Search the records below for the word "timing", then return every line where it appears.

■ ■ ■ ■ ■

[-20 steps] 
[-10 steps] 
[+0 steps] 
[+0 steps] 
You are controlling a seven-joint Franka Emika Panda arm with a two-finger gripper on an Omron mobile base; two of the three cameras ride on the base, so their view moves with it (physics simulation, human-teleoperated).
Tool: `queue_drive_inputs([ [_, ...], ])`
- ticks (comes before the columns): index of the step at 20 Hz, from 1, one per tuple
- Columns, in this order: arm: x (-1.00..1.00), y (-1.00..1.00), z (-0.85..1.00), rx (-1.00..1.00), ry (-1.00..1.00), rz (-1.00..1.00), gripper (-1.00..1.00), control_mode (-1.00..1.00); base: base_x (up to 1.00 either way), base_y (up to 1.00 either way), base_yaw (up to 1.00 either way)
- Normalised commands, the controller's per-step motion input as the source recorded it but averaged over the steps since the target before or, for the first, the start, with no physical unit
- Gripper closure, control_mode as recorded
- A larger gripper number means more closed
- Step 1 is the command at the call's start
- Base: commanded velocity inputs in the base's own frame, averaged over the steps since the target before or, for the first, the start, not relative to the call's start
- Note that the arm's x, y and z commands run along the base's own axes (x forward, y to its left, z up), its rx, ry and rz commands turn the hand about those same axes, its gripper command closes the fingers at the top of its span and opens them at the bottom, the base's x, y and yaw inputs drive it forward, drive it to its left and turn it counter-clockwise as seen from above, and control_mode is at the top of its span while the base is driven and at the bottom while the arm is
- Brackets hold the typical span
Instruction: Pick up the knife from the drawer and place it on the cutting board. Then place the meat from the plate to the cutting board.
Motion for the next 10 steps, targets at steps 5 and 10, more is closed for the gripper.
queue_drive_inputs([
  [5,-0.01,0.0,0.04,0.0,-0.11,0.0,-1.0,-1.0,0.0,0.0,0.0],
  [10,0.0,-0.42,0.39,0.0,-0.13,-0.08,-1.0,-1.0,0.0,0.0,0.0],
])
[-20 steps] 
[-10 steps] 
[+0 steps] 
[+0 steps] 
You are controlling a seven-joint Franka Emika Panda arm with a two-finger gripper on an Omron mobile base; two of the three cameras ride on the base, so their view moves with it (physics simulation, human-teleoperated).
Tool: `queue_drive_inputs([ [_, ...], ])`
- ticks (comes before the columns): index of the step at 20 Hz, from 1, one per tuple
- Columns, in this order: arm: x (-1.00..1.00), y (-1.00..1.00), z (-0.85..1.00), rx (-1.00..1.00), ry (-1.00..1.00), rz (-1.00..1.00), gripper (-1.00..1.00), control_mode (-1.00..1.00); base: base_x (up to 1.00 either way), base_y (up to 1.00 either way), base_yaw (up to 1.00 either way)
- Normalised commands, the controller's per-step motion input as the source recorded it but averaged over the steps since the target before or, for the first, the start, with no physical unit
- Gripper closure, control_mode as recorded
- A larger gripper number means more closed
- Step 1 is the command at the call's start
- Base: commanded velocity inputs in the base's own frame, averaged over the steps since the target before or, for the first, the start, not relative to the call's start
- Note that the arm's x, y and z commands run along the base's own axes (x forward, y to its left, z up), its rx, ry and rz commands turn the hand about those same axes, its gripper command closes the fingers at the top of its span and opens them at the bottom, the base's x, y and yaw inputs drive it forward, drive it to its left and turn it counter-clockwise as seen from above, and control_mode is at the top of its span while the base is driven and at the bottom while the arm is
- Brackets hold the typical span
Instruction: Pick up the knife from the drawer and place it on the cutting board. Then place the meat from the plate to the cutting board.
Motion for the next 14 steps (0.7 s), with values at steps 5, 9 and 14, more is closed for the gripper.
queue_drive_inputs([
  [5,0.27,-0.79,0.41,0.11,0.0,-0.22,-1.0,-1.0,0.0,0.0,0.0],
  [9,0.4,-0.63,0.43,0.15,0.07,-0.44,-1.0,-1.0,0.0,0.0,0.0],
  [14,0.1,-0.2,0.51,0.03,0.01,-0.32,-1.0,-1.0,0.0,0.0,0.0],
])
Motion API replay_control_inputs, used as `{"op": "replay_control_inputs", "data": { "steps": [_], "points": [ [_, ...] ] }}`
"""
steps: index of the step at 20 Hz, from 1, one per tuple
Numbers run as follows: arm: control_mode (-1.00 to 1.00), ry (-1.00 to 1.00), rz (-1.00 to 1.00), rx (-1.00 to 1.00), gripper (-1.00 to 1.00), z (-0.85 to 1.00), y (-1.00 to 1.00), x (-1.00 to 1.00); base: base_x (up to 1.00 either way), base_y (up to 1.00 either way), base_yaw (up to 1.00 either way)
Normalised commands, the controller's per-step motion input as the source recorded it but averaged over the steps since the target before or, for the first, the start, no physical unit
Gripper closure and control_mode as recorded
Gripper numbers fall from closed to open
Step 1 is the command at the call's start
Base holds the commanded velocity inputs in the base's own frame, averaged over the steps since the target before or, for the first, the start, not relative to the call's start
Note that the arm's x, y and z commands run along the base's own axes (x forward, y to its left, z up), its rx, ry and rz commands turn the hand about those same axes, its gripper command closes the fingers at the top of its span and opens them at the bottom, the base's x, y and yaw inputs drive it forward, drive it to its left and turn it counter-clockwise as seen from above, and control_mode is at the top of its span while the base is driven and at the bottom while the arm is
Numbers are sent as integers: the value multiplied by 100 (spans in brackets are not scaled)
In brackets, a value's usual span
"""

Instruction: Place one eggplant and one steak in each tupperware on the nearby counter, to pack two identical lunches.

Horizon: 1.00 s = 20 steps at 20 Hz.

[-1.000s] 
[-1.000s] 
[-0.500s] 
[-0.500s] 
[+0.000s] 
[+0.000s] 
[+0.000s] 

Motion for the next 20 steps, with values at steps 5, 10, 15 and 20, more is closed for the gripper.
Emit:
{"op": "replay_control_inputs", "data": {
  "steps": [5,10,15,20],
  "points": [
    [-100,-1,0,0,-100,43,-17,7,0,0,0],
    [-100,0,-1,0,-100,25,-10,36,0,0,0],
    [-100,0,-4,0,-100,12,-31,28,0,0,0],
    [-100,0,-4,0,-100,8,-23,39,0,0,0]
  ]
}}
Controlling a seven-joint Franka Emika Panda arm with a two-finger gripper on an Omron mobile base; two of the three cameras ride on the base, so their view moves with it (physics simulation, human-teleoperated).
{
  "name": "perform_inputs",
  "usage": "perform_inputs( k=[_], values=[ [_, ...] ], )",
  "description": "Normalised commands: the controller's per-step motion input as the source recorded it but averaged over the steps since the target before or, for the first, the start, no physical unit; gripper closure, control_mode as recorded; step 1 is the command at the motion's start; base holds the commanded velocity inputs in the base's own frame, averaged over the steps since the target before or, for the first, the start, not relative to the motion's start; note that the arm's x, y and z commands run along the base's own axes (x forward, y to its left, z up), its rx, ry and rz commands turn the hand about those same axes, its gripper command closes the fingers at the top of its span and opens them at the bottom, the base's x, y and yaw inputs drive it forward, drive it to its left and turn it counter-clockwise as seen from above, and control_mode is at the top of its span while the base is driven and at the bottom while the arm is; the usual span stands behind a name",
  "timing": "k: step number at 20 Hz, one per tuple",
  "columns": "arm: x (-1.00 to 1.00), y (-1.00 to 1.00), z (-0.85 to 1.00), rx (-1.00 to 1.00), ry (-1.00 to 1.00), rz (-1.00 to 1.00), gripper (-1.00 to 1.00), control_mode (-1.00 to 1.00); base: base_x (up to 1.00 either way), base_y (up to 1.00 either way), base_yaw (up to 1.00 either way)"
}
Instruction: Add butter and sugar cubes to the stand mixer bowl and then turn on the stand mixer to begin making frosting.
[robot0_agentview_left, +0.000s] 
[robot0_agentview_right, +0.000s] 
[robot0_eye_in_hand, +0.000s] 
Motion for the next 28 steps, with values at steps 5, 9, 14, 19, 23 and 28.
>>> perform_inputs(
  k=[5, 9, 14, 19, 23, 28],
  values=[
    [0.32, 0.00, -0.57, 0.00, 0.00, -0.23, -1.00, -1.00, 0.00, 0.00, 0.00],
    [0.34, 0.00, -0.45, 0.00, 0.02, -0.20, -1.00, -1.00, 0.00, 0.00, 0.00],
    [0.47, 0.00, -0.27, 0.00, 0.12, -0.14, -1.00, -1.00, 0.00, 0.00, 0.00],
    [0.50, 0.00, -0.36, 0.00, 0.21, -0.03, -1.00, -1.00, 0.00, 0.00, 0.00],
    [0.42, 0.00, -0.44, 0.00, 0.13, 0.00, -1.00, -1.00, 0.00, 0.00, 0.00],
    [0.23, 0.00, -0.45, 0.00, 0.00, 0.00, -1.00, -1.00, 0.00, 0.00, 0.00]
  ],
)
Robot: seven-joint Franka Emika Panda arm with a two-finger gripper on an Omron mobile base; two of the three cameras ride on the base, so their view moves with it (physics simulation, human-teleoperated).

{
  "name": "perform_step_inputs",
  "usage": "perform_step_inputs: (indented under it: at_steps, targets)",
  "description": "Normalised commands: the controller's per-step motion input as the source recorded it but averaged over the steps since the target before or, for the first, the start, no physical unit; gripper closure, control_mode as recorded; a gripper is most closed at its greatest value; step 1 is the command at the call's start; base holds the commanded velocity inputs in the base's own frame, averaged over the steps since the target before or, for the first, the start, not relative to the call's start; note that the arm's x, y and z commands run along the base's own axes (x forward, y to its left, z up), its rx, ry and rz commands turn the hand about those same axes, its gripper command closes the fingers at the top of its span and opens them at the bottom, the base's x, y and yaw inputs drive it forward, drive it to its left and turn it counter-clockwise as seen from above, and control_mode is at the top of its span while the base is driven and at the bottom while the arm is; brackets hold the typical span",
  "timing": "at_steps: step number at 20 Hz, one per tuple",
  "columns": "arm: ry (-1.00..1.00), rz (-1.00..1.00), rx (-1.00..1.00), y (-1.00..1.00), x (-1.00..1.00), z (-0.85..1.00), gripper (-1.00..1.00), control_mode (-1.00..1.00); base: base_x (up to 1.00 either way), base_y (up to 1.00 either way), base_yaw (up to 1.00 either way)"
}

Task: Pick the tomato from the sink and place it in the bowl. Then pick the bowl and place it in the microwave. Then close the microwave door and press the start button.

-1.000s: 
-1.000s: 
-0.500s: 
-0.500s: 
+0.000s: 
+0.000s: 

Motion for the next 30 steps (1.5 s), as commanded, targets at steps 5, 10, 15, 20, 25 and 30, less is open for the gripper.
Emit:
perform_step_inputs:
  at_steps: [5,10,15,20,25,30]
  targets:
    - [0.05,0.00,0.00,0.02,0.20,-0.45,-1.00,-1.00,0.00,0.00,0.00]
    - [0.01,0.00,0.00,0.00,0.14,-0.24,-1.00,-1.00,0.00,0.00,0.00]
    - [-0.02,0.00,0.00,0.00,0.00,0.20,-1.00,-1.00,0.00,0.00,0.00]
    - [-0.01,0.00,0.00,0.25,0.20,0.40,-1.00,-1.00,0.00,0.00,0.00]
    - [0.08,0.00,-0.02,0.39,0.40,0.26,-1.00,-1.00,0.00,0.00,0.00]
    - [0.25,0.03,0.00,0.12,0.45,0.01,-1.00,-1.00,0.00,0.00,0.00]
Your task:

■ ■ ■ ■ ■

-- EXPECTED ANSWER --
  "timing": "k: step number at 20 Hz, one per tuple",
  "timing": "at_steps: step number at 20 Hz, one per tuple",

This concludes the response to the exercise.